WORK ORDER: The listing should be returned in its entirety, exactly as given.
SOURCE MATERIAL Block Start
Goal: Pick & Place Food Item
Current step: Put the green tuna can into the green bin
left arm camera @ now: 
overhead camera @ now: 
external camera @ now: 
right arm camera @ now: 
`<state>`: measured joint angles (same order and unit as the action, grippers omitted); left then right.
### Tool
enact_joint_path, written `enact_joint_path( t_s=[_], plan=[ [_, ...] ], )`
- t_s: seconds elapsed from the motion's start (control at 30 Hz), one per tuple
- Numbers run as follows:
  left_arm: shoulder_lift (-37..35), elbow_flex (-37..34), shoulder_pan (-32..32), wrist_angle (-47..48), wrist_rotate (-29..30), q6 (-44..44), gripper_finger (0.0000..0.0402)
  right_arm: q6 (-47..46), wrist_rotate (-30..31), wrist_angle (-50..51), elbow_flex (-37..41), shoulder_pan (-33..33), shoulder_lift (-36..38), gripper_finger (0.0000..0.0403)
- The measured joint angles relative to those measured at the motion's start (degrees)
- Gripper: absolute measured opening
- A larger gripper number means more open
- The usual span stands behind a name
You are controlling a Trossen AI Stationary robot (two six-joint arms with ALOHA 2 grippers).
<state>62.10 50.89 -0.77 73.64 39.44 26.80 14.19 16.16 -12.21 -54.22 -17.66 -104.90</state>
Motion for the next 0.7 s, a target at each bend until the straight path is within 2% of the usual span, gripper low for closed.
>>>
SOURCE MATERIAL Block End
REPLY TO THE EXERCISE:
Goal: Pick & Place Food Item
Current step: Put the green tuna can into the green bin
left arm camera @ now: 
overhead camera @ now: 
external camera @ now: 
right arm camera @ now: 
`<state>`: measured joint angles (same order and unit as the action, grippers omitted); left then right.
### Tool
enact_joint_path, written `enact_joint_path( t_s=[_], plan=[ [_, ...] ], )`
- t_s: seconds elapsed from the motion's start (control at 30 Hz), one per tuple
- Numbers run as follows:
  left_arm: shoulder_lift (-37..35), elbow_flex (-37..34), shoulder_pan (-32..32), wrist_angle (-47..48), wrist_rotate (-29..30), q6 (-44..44), gripper_finger (0.0000..0.0402)
  right_arm: q6 (-47..46), wrist_rotate (-30..31), wrist_angle (-50..51), elbow_flex (-37..41), shoulder_pan (-33..33), shoulder_lift (-36..38), gripper_finger (0.0000..0.0403)
- The measured joint angles relative to those measured at the motion's start (degrees)
- Gripper: absolute measured opening
- A larger gripper number means more open
- The usual span stands behind a name
You are controlling a Trossen AI Stationary robot (two six-joint arms with ALOHA 2 grippers).
<state>62.10 50.89 -0.77 73.64 39.44 26.80 14.19 16.16 -12.21 -54.22 -17.66 -104.90</state>
Motion for the next 0.7 s, a target at each bend until the straight path is within 2% of the usual span, gripper low for closed.
>>>

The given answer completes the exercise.